Eenzijdige wijziging arbeidsvoorwaarden

expertise:

Arbeidsrecht

nieuwsbrief:

Wilt u meer weten over dit onderwerp, schrijf u in voor onze nieuwsbrief

Dit veld is bedoeld voor validatiedoeleinden en moet niet worden gewijzigd.

03 november 2004

Eenzijdig wijzigen van arbeidsvoorwaarden: toelaatbaar? 

Regelmatig doemt in onze praktijk de vraag op of arbeidsvoorwaarden eenzijdig kunnen worden gewijzigd. 

Ingevolge art. 7:613 BW kan de werkgever slechts een beroep doen op een schriftelijk beding dat hem de bevoegdheid geeft een in de arbeidsovereenkomst voorkomende arbeidsvoorwaarde te wijzigen, "indien hij bij de wijziging een zodanig zwaarwichtig belang heeft, dat het belang van de werknemer dat door de wijziging zou worden geschaad, daarvoor naar maatstaven van redelijkheid en billijkheid moet wijken."

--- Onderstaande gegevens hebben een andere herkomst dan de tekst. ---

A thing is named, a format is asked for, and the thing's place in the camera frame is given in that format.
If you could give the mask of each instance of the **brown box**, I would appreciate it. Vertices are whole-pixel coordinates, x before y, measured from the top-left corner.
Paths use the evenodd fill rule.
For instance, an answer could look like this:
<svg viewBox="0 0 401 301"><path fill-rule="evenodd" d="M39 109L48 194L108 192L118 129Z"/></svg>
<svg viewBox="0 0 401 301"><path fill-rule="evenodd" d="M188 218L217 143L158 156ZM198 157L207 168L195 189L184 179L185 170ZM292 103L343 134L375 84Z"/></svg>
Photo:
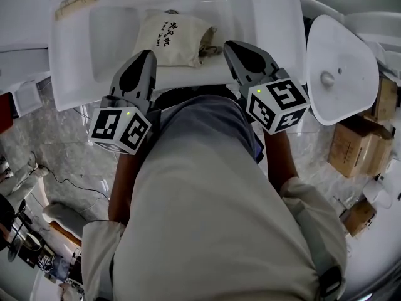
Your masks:
<svg viewBox="0 0 401 301"><path fill-rule="evenodd" d="M376 210L364 199L354 204L345 212L344 215L341 216L341 220L351 236L355 236L369 224L369 221L375 214Z"/></svg>
<svg viewBox="0 0 401 301"><path fill-rule="evenodd" d="M336 124L328 162L345 177L376 176L387 165L392 146L387 129L356 115Z"/></svg>
<svg viewBox="0 0 401 301"><path fill-rule="evenodd" d="M397 106L397 84L385 77L380 77L377 98L373 106L364 112L367 119L383 122L392 119Z"/></svg>

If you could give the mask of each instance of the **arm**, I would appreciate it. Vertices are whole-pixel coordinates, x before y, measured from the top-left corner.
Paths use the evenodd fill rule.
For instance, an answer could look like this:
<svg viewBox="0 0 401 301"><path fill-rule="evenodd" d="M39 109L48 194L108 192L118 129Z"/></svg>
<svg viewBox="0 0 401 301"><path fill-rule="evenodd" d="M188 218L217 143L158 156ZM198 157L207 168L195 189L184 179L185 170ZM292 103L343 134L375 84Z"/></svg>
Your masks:
<svg viewBox="0 0 401 301"><path fill-rule="evenodd" d="M136 155L120 154L110 204L108 205L108 219L110 221L128 224L133 186L145 158L143 152L142 144Z"/></svg>
<svg viewBox="0 0 401 301"><path fill-rule="evenodd" d="M264 143L266 146L266 158L268 160L269 182L273 185L277 193L281 187L292 177L297 177L291 148L286 132L274 135L264 133Z"/></svg>
<svg viewBox="0 0 401 301"><path fill-rule="evenodd" d="M347 249L345 232L334 208L314 186L302 183L298 177L290 179L283 185L280 196L290 211L297 209L301 203L314 221L313 226L317 227L324 247L331 255L334 264L340 267L343 276L338 296L340 298L345 289Z"/></svg>
<svg viewBox="0 0 401 301"><path fill-rule="evenodd" d="M113 300L113 257L125 226L110 221L94 221L83 228L82 281L86 300Z"/></svg>

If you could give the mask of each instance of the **marble floor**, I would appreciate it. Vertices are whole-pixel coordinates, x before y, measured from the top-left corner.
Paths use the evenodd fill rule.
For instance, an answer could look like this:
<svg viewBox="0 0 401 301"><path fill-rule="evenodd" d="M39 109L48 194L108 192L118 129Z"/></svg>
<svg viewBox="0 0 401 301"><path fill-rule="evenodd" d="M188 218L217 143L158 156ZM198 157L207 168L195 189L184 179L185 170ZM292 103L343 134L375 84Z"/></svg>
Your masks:
<svg viewBox="0 0 401 301"><path fill-rule="evenodd" d="M238 94L235 87L230 89ZM39 94L42 108L15 119L13 127L0 135L11 170L24 165L29 152L34 151L38 161L49 167L59 181L69 178L79 187L96 189L109 196L118 157L88 141L89 118L100 102L58 112L51 84ZM155 92L153 98L160 94ZM261 126L253 123L253 127L263 141ZM300 178L315 185L338 214L344 206L350 207L361 194L368 177L346 179L327 163L334 126L322 126L307 113L303 121L287 133ZM267 174L266 161L259 166ZM78 189L68 182L60 184L51 174L43 181L49 202L65 203L81 212L88 221L107 218L108 201L101 194ZM38 202L28 198L27 203L34 214L40 214Z"/></svg>

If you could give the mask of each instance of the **person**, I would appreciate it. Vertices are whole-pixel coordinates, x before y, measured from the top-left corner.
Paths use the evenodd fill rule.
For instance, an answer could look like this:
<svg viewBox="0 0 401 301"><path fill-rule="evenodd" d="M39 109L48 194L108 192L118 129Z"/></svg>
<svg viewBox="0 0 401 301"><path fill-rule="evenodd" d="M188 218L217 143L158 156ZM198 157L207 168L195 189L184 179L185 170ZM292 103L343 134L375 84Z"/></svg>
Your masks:
<svg viewBox="0 0 401 301"><path fill-rule="evenodd" d="M7 167L4 172L0 173L0 182L3 182L5 179L9 178L11 173L10 167Z"/></svg>
<svg viewBox="0 0 401 301"><path fill-rule="evenodd" d="M8 244L16 211L31 193L38 180L49 173L45 167L37 167L34 152L28 162L14 176L0 183L0 251Z"/></svg>
<svg viewBox="0 0 401 301"><path fill-rule="evenodd" d="M21 202L31 193L39 179L49 174L45 167L37 167L34 152L29 155L28 162L13 177L0 183L0 194L17 210Z"/></svg>
<svg viewBox="0 0 401 301"><path fill-rule="evenodd" d="M315 300L321 255L291 212L299 205L344 276L334 209L294 166L286 132L255 139L231 99L203 95L163 111L160 133L120 155L108 221L83 230L88 300ZM344 281L338 289L340 295Z"/></svg>

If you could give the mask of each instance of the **beige drawstring bag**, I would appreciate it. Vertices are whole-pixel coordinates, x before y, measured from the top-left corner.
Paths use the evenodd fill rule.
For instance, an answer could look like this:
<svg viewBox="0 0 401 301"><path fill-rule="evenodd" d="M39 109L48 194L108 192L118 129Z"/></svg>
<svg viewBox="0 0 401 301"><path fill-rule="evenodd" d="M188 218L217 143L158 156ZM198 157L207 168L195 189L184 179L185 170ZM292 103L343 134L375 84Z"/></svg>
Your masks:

De werkgever kan, ondanks een eenzijdig wijzigingsbeding de arbeidsvoorwaarden dus niet zomaar eenzijdig wijzigen. Daarvoor dienen aantoonbare zwaarwichtige belangen aanwezig te zijn.

Bij gebreke van het in de arbeidsovereenkomst opgenomen wijzigingsbeding als bedoeld in artikel 7:613 BW kan de vraag, of eenzijdige wijziging van de arbeidsovereenkomst zonder instemming van de werknemer toelaatbaar is, worden beantwoord aan de hand van het zogeheten Taxi/Hofman arrest van de Hoge Raad uit 1998. In dat arrest werd, kort samengevat en voor zover hier van belang, geoordeeld dat een goed werknemer redelijke voorstellen van zijn werkgever, verband houdende met gewijzigde omstandigheden op het werk, alleen mag afwijzen wanneer aanvaarding ervan redelijkerwijs niet van hem kan worden gevergd.

Het een en ander impliceert in recente rechtspraak:

  • dat een werkgever eenzijdig haar werkweek mocht verkorten van 45 naar 40 uur, nu haar bedrijfseconomische situatie zodanig is verslechterd dat ingrijpende maatregelen nodig waren en werkgever een redelijk voorstel aan de werknemers heeft gedaan om de gevolgen van de vermindering van de arbeidsduur te verzachten, namelijk door een afbouwperiode voor te stellen die loopt over een periode van twee jaar. Hierbij werd het salaris – waarbij de uren boven de 40 uur een toeslag hadden – geleidelijk afgebouwd.
  • dat het een vakbond niet is toegestaan de telefoonkostenregeling eenzijdig te wijzigen, welke regeling de vakbond na een overgang van onderneming wenste te harmoniseren. Deze omstandigheid was echter niet voldoende zwaarwegend, in deze tijd waarin de administratie met steeds geavanceerder computerprogramma’s wordt uitgevoerd.
  • dat een zorginstelling van een werknemer mocht verwachten dat zij meewerkt aan inroostering in de weekends, gelet op de aanwezige roostertechnische en budgettaire redenen.
  • dat van een werknemer in het kader van een reorganisatie niet kan worden gevergd dat hij het lagere salaris accepteert, nu het een aanzienlijke verlaging betreft en het de werknemer niet is te verwijten dat zijn functie als gevolg van een reorganisatie is komen te vervallen.

Kortom: of tot eenzijdige wijziging van de arbeidsvoorwaarden mag worden overgegaan, hangt altijd af van de omstandigheden van het geval. In het kader van een wijzigingsbeding in de arbeidsovereenkomst dienen zwaarwichtige belangen aanwezig te zijn, in het kader van het Taxi-Hofman criterium dient aangetoond te worden dat er sprake is van gewijzigde omstandigheden. Voorts dient te worden gekeken naar de (individuele) gevolgen voor de werknemer. Dit kan verschillende uitkomsten tot gevolg hebben. Om het risico te verkleinen dat de belangen van de werknemer prevaleert, is het raadzaam te zorgen voor een goede afbouwregeling c.q. overgangsregeling, waarbij voorts de maatregelen tijdig worden aangekondigd.